Each line below must be transcribed exactly, and no picture may appear in the transcription.

***** Recorded data

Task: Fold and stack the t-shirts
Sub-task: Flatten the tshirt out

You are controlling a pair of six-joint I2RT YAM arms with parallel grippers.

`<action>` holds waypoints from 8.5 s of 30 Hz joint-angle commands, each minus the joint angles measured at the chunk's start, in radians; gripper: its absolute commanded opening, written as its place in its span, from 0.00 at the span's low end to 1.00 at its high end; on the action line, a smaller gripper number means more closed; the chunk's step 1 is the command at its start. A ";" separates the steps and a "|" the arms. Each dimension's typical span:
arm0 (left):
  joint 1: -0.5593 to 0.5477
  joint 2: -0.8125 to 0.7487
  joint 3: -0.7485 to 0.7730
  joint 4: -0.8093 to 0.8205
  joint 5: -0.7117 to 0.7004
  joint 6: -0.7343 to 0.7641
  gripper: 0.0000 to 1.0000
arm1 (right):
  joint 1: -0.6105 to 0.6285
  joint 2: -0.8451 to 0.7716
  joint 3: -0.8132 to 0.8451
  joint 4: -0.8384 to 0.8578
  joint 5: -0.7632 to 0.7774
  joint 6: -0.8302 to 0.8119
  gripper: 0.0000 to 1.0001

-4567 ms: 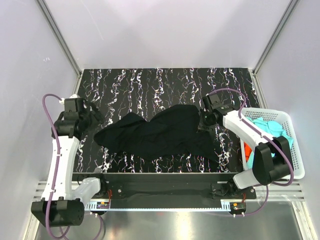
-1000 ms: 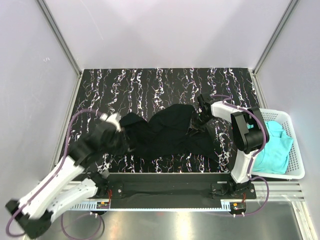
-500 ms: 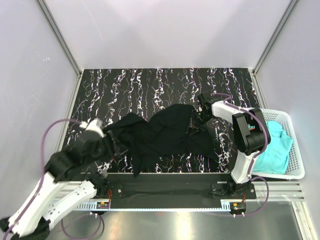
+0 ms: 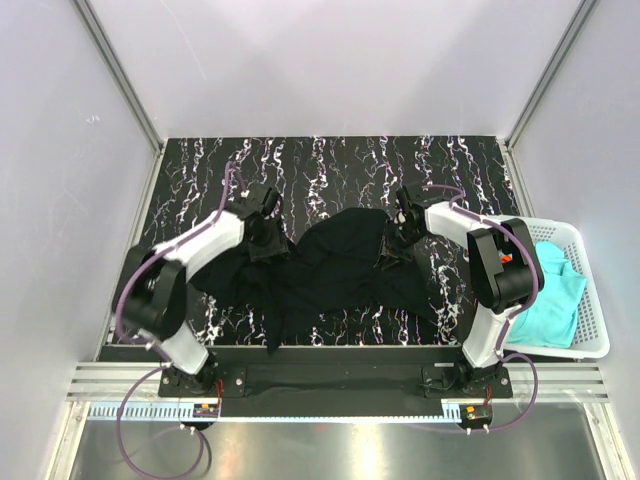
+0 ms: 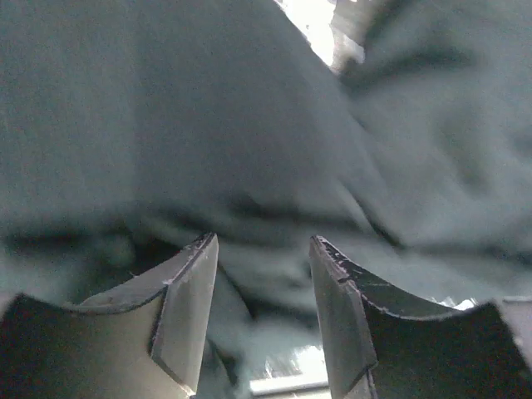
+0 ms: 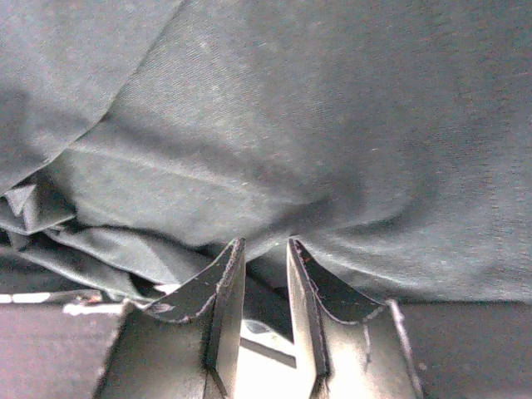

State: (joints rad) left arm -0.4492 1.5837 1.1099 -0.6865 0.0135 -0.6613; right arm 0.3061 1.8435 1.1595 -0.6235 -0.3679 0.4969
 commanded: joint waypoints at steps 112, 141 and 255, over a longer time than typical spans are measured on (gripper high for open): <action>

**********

■ Exercise answer:
Task: Fold and stack the t-shirts
Sub-task: Flatten the tshirt out

You are controlling a pair of six-joint I2RT YAM arms with parallel grippers.

`<action>` holds waypoints from 8.5 s of 30 Hz joint-angle commands, each minus the joint angles measured at the chunk's start, in radians; gripper: its absolute commanded opening, written as its place in its span, from 0.00 at the span's low end to 1.00 at its high end; on the action line, a smaller gripper number means more closed; the chunk's step 1 is the command at its start. A ";" separates the steps and a "|" the arms. Each dimension's typical span:
arm0 (left):
  joint 1: -0.5593 to 0.5477
  joint 2: -0.8125 to 0.7487
  joint 3: -0.7485 to 0.7730
  joint 4: -0.8093 to 0.8205
  joint 5: -0.7117 to 0.7004
  joint 6: -0.7343 to 0.7641
  gripper: 0.0000 to 1.0000
arm1 (right):
  joint 1: -0.6105 to 0.6285
  joint 2: -0.8451 to 0.7716
  joint 3: -0.8132 to 0.8451
  joint 4: -0.8384 to 0.8578
  joint 5: -0.7632 to 0.7774
  joint 6: -0.8302 to 0.8119
  gripper: 0.0000 to 1.0001

-4567 ms: 
-1000 ms: 
-500 ms: 
+0 ms: 
+0 ms: 
+0 ms: 

State: (joints rad) left arm -0.4492 1.5837 1.1099 -0.6865 0.0135 -0.6613; right arm 0.3061 1.8435 1.1595 -0.6235 -0.3679 0.4969
 commanded: joint waypoints at steps 112, 141 and 255, over a longer time than typical spans are measured on (gripper high for open): <action>

Nothing else is part of this output.